A standard ssh-keygen setup is needed between the bastion host and the target servers.

image

The common key-related files are:

  1. authorized_keys: authorized public keys
  2. id_rsa: private key
  3. id_rsa.pub: public key
  4. known_hosts: records information about machines that have already been connected to, so repeated connections do not keep asking for yes

These are part of the basic environment and groundwork.

The baseline script

The most straightforward version is a simple loop: connect to each host, run a command remotely, then print the result.

#/bin/bash
START_TIME=`date +%s`
for i in `cat /opt/wei/pam_ip.txt` #ip存放的文件

do
cc="ssh deployer@$i \"sudo cat /etc/ssh/sshd_config | grep -Ev '^#' | grep UsePAM\" "
kk=`echo $cc|bash`
if [ ! -n "$kk" ]; then
 echo "IP: $i UsePAM no seting"
 sudo echo "IP: $i UsePAM no seting" >> /opt/wei/pam_no.txt
else
 echo "IP: $i $kk"
 sudo echo "IP: $i $kk" >> /opt/wei/pam_yes.txt
fi
done
END_TIME=`date +%s`
EXECUTING_TIME=`expr $END_TIME - $START_TIME`
echo "================end====================="
echo "程序运行时长:$EXECUTING_TIME S"

This script reads target IPs from /opt/wei/pam_ip.txt, logs into each server as deployer, checks UsePAM in /etc/ssh/sshd_config, and then writes the result into either pam_no.txt or pam_yes.txt.

Adding concurrency with background jobs

The first optimization is simple: run each loop body in the background.

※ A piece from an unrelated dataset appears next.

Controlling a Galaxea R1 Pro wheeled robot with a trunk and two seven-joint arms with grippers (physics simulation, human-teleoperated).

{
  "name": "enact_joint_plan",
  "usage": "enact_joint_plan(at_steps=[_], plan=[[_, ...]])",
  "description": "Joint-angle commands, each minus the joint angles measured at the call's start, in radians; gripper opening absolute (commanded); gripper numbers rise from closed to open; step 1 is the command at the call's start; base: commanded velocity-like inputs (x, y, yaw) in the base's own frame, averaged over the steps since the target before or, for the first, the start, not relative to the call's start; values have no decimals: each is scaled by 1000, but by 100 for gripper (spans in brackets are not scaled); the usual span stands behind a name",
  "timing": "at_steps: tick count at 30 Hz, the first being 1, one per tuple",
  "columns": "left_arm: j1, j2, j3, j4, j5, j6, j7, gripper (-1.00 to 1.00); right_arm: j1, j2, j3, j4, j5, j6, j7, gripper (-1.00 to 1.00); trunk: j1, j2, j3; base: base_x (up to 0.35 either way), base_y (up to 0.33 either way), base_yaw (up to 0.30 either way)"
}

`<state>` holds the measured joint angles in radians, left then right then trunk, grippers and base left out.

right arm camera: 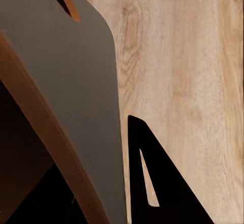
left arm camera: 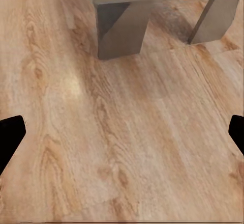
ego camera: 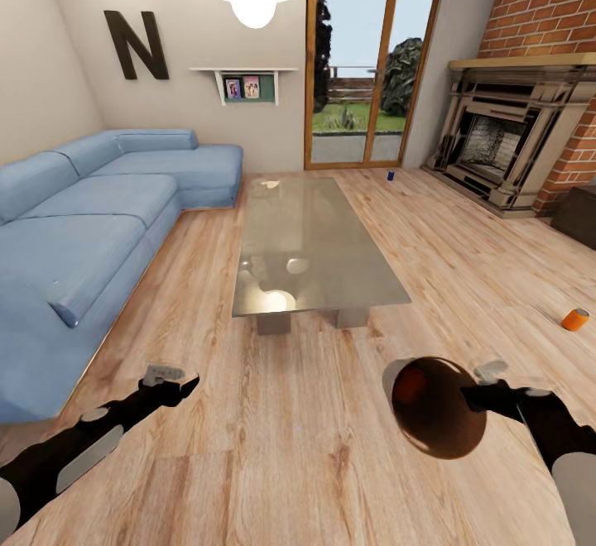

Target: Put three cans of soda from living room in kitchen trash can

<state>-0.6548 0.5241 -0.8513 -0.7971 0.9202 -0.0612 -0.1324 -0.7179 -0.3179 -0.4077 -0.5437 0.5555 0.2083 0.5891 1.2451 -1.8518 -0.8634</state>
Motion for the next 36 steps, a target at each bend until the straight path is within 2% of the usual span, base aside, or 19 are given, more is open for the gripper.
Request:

In shell, that means adding & and then using wait.

#/bin/bash
START_TIME=`date +%s`
for i in `cat /opt/wei/pam_ip.txt`
do
 {
 cc="ssh deployer@$i \"sudo cat /etc/ssh/sshd_config | grep -Ev '^#' | grep UsePAM\" "
 kk=`echo $cc|bash`
 if [ ! -n "$kk" ]; then
 echo "IP: $i UsePAM no seting"
 sudo echo "IP: $i UsePAM no seting" >> /opt/wei/pam_no.txt
 else
 echo "IP: $i $kk"
 sudo echo "IP: $i $kk" >> /opt/we/pam_yes.txt
 fi
 }&
done
wait
END_TIME=`date +%s`
EXECUTING_TIME=`expr $END_TIME - $START_TIME`
echo "================end====================="
echo "程序运行:$EXECUTING_TIME S"

This approach uses & + wait to achieve a multi-process style of execution.

It runs much faster, but the output is no longer orderly. That is expected: once commands are pushed into the background, shell does not preserve first-in, first-out execution order for them. The subprocesses compete for resources, and the time spent by each command differs, so results appear in a mixed sequence.

About wait:

wait [n]

Here, n is the PID of a background command running in the current shell. If a PID is provided, wait pauses until that specific background process finishes. If nothing is specified, it waits for all background jobs in the current shell to complete.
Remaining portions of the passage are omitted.